ACTIVITY => One part of the entries below is wanted: the lines from the one containing "The same camera" through the one containing "Tag the white". Write those out exactly and nothing else.

DATA IN THIS EXERCISE =>
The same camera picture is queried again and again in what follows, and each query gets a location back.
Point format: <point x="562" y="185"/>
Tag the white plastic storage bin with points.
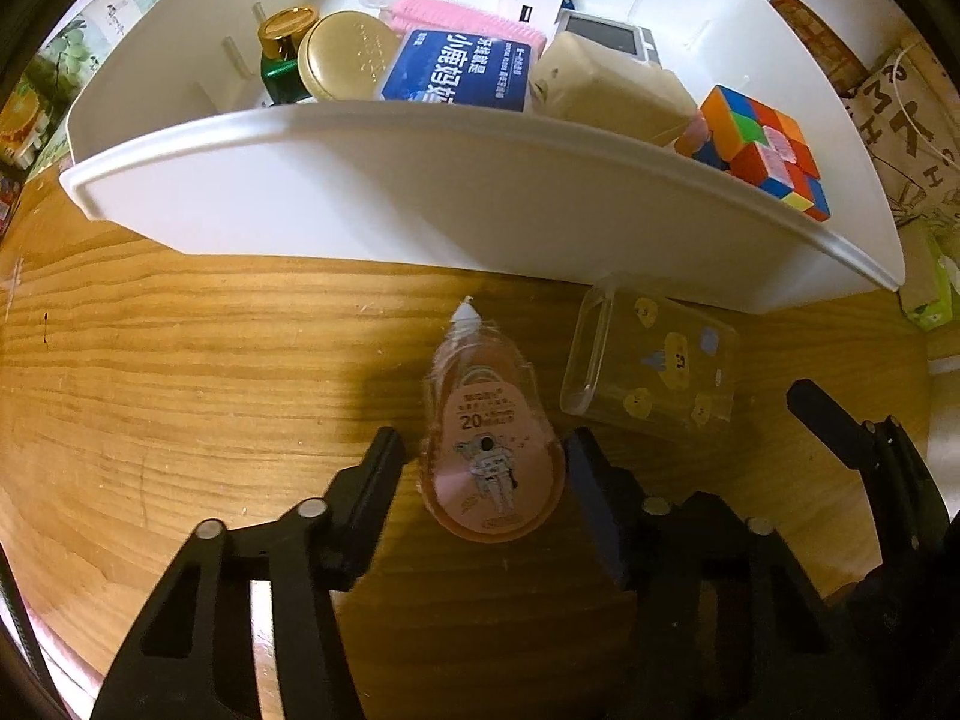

...

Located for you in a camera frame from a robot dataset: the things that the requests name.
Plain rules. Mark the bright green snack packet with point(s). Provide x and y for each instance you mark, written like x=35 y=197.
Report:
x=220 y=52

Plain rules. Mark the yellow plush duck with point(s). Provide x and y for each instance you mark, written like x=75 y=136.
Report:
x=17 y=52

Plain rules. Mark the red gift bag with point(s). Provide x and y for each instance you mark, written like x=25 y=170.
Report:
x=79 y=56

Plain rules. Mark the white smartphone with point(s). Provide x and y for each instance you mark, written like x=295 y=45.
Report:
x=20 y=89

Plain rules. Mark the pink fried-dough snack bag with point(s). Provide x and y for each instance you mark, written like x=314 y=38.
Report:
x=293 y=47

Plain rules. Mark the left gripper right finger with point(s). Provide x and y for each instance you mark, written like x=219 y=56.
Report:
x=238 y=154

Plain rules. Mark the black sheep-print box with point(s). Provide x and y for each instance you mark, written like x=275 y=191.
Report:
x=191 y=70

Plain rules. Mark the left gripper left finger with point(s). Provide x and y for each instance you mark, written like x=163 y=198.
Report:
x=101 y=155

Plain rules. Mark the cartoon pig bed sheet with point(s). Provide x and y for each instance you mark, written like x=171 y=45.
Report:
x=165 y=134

==

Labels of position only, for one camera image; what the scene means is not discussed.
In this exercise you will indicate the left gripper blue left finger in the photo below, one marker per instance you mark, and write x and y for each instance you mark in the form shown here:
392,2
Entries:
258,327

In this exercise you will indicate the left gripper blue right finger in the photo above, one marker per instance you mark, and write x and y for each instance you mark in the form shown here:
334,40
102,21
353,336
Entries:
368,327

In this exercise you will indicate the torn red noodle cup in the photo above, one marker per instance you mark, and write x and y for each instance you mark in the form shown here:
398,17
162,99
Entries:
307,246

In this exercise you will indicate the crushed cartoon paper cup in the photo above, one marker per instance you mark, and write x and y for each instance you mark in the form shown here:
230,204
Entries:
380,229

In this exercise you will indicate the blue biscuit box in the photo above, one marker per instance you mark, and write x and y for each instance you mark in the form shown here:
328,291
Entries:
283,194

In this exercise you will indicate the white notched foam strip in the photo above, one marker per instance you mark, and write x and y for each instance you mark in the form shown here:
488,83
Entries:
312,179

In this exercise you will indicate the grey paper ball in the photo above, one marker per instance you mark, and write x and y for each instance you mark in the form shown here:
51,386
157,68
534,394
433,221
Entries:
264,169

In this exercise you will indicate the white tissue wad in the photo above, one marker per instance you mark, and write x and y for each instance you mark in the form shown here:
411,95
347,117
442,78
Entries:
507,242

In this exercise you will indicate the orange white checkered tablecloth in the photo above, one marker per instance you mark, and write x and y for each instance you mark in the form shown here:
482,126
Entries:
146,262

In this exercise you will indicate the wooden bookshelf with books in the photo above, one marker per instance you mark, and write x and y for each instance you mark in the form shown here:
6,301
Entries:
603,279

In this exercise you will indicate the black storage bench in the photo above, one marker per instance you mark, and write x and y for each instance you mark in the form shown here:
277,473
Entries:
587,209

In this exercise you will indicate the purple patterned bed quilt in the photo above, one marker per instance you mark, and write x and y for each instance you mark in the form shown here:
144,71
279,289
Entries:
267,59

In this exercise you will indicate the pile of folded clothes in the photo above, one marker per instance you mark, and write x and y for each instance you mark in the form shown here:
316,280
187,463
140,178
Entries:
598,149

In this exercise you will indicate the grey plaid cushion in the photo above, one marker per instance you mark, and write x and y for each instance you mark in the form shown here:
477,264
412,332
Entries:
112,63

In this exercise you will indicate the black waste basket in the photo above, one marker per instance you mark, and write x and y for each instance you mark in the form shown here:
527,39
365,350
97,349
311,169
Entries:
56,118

THE COMPLETED TASK =>
The same camera picture is queried again and again in what follows, and each query gets a location back.
Point format: <point x="562" y="185"/>
Tag the white plastic storage bin with points.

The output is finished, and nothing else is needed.